- **What you will do**: Copy out each line below in which the string "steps" appears.

**** Supplied data ****

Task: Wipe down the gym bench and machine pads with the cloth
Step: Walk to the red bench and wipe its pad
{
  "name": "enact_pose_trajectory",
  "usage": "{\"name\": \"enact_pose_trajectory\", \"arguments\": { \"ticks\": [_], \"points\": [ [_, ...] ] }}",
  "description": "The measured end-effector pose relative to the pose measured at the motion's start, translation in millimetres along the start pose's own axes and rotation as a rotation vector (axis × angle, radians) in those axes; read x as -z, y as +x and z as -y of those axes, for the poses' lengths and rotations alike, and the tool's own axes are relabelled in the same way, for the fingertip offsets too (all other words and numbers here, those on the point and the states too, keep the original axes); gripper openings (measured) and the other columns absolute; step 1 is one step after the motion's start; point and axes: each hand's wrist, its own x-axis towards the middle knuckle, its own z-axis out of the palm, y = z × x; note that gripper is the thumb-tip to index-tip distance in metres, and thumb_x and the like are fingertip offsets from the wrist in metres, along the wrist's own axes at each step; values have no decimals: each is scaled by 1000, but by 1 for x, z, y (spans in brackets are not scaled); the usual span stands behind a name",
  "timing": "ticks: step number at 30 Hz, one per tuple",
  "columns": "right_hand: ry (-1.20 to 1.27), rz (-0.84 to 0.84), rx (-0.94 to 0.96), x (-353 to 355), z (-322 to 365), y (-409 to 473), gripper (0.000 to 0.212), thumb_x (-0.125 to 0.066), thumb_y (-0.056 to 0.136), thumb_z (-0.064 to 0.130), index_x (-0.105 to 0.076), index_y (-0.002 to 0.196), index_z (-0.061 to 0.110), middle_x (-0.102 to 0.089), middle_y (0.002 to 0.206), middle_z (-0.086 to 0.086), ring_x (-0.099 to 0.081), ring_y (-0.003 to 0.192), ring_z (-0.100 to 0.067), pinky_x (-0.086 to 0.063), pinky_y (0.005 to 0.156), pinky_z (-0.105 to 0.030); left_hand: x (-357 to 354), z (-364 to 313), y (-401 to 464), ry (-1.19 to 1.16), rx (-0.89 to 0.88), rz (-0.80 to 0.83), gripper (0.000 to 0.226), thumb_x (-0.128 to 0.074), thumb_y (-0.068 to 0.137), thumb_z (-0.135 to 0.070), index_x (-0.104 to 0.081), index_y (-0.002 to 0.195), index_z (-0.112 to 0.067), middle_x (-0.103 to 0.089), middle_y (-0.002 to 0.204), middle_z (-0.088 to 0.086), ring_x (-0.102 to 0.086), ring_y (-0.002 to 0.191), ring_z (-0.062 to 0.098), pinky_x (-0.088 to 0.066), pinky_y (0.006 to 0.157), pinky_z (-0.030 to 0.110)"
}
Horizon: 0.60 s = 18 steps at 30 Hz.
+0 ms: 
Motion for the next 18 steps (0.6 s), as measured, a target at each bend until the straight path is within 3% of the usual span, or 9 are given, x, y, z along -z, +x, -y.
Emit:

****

- **Completed task**:
Horizon: 0.60 s = 18 steps at 30 Hz.
Motion for the next 18 steps (0.6 s), as measured, a target at each bend until the straight path is within 3% of the usual span, or 9 are given, x, y, z along -z, +x, -y.

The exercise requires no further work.